Input data:
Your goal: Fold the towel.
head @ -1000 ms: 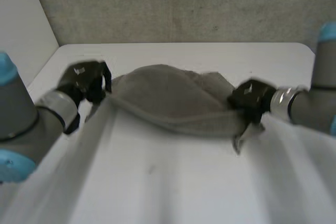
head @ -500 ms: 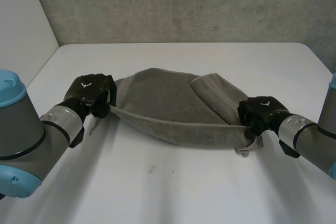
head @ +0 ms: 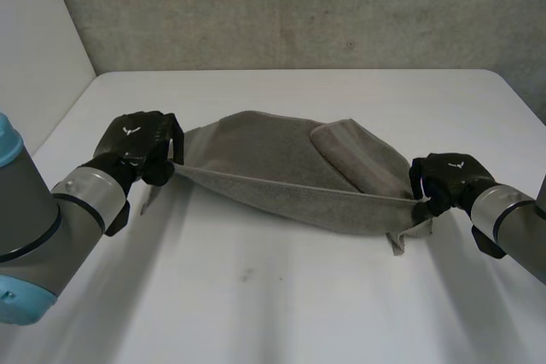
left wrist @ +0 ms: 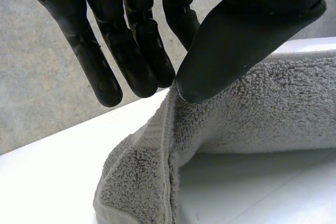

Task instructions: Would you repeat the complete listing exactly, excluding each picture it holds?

Task output:
Your goal: Fold the towel.
head @ -1000 ms: 
head @ -500 ms: 
head @ +0 ms: 
left wrist @ +0 ms: 

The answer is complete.